The length of the classical op-ed column was fixed in part by the size of the physical page. To get five full columns (or so) on the op-ed page meant that none of them could be much longer than 750 words, or else someone else would be down to 500, though editors used to think in terms of column inches rather than word counts. 750 was also an excellent length to make a substantive point (usually only one) without challenging attention spans or making it impossible to look at the rest of the paper before you left for work or school. It encouraged sharp formulations, striking tag lines. You had to go right at it and then get right out. Each pundit, like each modernist poet, wrote in a distinctive style.

Over the past several years, the op-ed column has been expanding, shrinking, or dying: dissipating, we might say. The transition off paper opens up all sorts of possibilities. It also compromises a very viable structure. Many editors started getting less worried about word counts around the turn of the century. The electronic page could hold 10 columns, 15, at 1000 words, or 3000. If one had one's own blog (and who, among the extremely opinionated, didn’t?), length was of no concern and you were tempted to ditch craft entirely, publishing your impressions as quickly as you could type. By the 2010s, many people were getting their opinion stuff from hours-long podcasts and newsletters which could go in any direction at any pace.

And opinion journalists migrated en masse to Twitter: op-ed as haiku, or maybe a string of punchy aphorisms, separated into boxes. The form sprawled and shrank.

The New York Times opinion section still contains a few traditional columns and columnists (Maureen Dowd and Michelle Goldberg, for example), but what looks like a column by Ezra Klein or Kara Swisher is likely to be a tease for a podcast or digested from a newsletter. The average guest essay is selected because of the status or the expertise of the writer, but almost never for the quality of the writing, which is often a cliché-addled grind. Guardian columnists such as Arwa Mahdawi present mini-newsletters on the page, focusing on one topic and then giving a digest of several others, a kind of compendium or journal.

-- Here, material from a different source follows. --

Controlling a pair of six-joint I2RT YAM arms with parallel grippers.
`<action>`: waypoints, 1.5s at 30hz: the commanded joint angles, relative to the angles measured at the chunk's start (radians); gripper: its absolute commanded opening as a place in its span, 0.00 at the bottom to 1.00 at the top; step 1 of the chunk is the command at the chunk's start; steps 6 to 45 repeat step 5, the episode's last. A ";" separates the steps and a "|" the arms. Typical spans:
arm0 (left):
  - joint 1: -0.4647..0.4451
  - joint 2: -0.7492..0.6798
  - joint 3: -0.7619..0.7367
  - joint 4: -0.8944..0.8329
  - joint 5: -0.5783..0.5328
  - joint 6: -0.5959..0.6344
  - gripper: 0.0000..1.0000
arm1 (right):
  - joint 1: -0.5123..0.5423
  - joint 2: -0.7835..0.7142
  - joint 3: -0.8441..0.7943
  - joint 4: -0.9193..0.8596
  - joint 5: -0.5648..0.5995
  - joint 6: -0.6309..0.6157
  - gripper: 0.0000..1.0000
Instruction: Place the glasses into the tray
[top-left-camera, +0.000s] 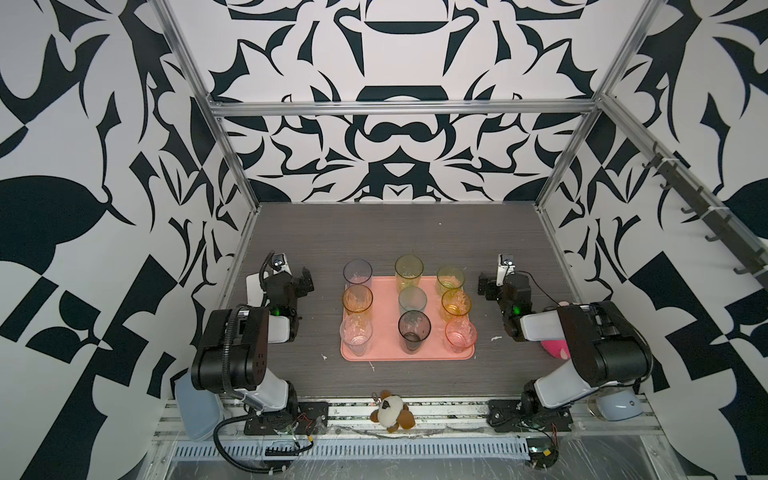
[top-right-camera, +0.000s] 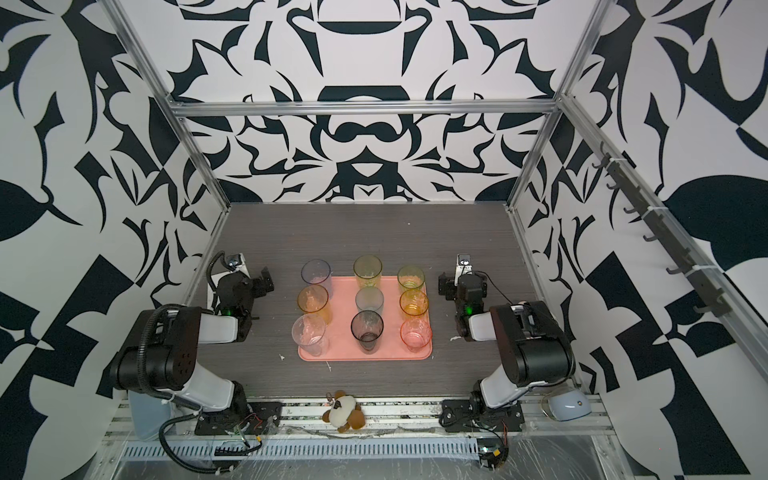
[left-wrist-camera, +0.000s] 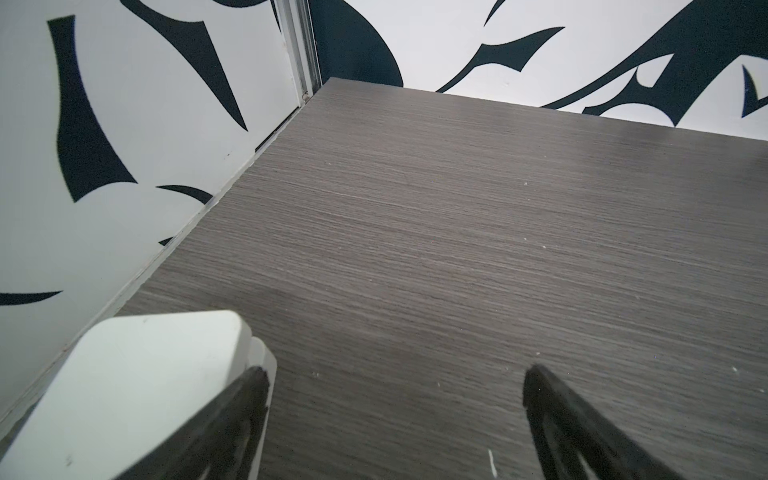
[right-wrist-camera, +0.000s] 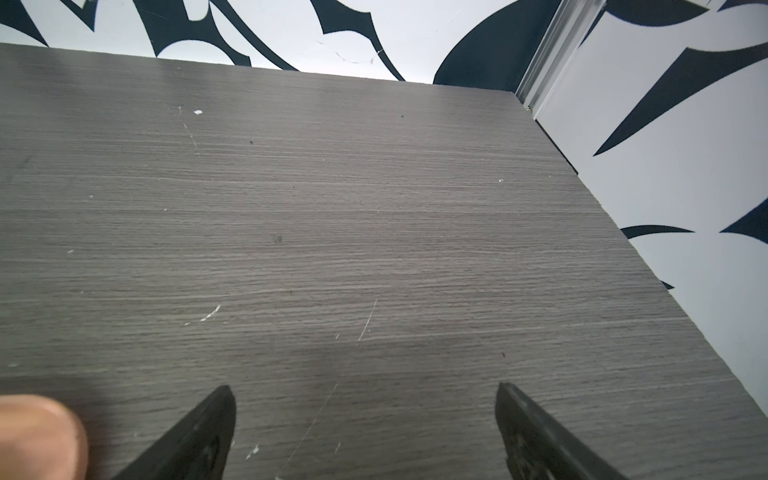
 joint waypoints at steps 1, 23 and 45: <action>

The Wall Street Journal is one of the few publications that still restricts itself (roughly) to the classical form, in part I suspectbecause it still emphasizes distribution on paper. Even if it, like many media outlets, is confused as between pundits and political consultants (the WSJ features Karl Rove, for example), it will also give you a crisp classical column by Barton Swaim. Even there, Peggy Noonan, for example, gets to double up, as well she should.

But the perfect punch of a Clarence Page column, like the Petrarchan sonnet, is fading into history. That leaves breakfasting wranglers like me and long-time sonneteers such as Page feeling just a bit bemused.